Only lines with the string "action" matter here; gather them from the material below.

..........

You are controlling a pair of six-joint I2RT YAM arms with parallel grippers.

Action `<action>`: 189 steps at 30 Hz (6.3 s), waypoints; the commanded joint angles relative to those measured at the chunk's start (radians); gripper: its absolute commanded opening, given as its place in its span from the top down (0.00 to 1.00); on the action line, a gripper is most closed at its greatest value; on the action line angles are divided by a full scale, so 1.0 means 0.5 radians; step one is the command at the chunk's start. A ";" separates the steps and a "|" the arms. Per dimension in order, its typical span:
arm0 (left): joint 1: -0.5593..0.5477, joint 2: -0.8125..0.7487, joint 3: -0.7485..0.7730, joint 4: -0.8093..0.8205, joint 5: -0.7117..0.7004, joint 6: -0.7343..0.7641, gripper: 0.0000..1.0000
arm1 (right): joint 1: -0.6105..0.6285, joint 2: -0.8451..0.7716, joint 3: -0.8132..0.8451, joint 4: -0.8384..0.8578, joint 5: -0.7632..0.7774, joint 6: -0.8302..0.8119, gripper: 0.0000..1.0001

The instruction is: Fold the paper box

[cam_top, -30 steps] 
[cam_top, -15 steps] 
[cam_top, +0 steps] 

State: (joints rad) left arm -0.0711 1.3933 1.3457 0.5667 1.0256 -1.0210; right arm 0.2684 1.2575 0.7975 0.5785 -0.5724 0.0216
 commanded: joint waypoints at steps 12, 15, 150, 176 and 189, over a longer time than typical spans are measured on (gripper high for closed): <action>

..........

» Response
Action `<action>`: 189 steps at 30 Hz (6.3 s), waypoints; the commanded joint angles relative to those measured at the chunk's start (radians); gripper: its absolute commanded opening, given as its place in its span from the top down (0.00 to 1.00); on the action line, a gripper is most closed at its greatest value; on the action line angles are divided by a full scale, so 1.0 means 0.5 radians; step one is the command at the chunk's start. A ";" separates the steps and a "|" the arms. Per dimension in order, its typical span:
 commanded: joint waypoints at steps 12, 15, 150, 176 and 189, over a longer time than typical spans are measured on (gripper high for closed): <action>

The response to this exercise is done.